As of today, I have an appointment with my new general practitioner tomorrow for a physical. I will review with her how the GI appointment went and how I am feeling about his doctor. I have the name of a doctor that my friend is really happy with. I may just have to ask for a new referral. I can't imagine continuing to see a doctor who I think doesn't listen to me. There is enough of that in my life already, I will not continue to wait in a waiting room full of sick people to let a doctor ignore me.
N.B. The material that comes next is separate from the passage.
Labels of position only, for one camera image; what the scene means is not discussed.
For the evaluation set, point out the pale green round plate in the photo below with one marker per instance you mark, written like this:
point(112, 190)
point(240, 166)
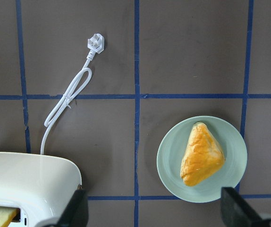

As of today, I am still taking my original medication (mezavant). I decided not to change things until I am convinced to stick with a certain doctor. I have stopped using my suppositories and enemas because it was suggested that I should and for some reason I have decided to take that advice and not the other. I am not claiming that I make any sense.
As of today, I am out $180.00 for the prescription that I filled before I realized that I was not going to switch meds right away.
As of today, I am suffering occasional colon pain and regular joint pain. I am loosing hair at an alarming rate. I am eating well, taking my vitamins and probiotics and making less than 6 trips to the bathroom each day (although it is not the desired consistency).
As of today, I am working hard, loving my new home, enjoying my otherwise healthy family and managing my stress fairly well.
As of today, I am not getting sicker.
That is my measure of goodness. As of today, life is good.